TASK PROMPT
With the pictures left out, copy the listing below exactly.
-- Opening Marker --
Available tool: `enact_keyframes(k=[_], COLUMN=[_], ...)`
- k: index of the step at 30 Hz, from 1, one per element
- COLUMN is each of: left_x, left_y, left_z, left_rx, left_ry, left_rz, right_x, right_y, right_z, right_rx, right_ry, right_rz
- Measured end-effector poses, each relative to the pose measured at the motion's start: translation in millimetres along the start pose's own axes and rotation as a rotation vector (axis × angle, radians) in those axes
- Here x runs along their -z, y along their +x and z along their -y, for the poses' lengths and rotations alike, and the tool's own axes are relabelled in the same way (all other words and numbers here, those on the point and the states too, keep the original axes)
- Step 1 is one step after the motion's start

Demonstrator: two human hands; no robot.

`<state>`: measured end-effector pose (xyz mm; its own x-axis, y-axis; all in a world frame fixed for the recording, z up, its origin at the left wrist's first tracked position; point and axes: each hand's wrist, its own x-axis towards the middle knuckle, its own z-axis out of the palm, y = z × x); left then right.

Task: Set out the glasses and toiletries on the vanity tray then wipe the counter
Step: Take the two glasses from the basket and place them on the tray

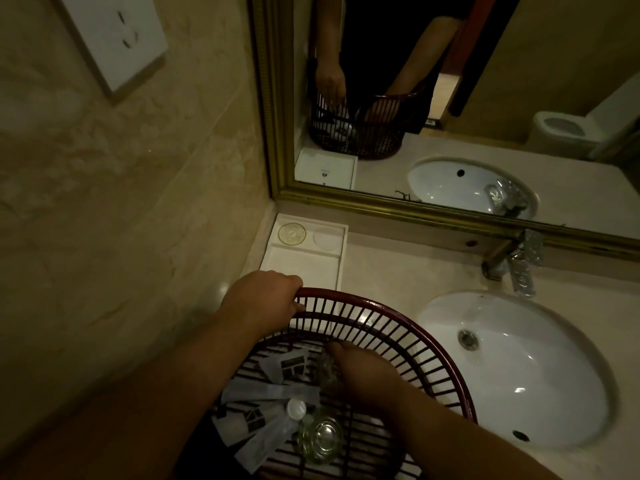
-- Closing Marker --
ANSWER FOR THIS EXERCISE
Available tool: `enact_keyframes(k=[_], COLUMN=[_], ...)`
- k: index of the step at 30 Hz, from 1, one per element
- COLUMN is each of: left_x, left_y, left_z, left_rx, left_ry, left_rz, right_x, right_y, right_z, right_rx, right_ry, right_rz
- Measured end-effector poses, each relative to the pose measured at the motion's start: translation in millimetres along the start pose's own axes and rotation as a rotation vector (axis × angle, radians) in those axes
- Here x runs along their -z, y along their +x and z along their -y, for the poses' lengths and rotations alike, and the tool's own axes are relabelled in the same way (all other words and numbers here, those on the point and the states too, keep the original axes)
- Step 1 is one step after the motion's start

Demonstrator: two human hands; no robot.

`<state>`: measured end-effector pose (xyz mm; its own x-axis, y-axis; all in a world frame fixed for the recording, z up, its origin at the left wrist's first tracked position; point and axes: each hand's wrist, its own x-axis towards the middle knuckle, its own z-axis out of the palm, y = z × x); left then right.

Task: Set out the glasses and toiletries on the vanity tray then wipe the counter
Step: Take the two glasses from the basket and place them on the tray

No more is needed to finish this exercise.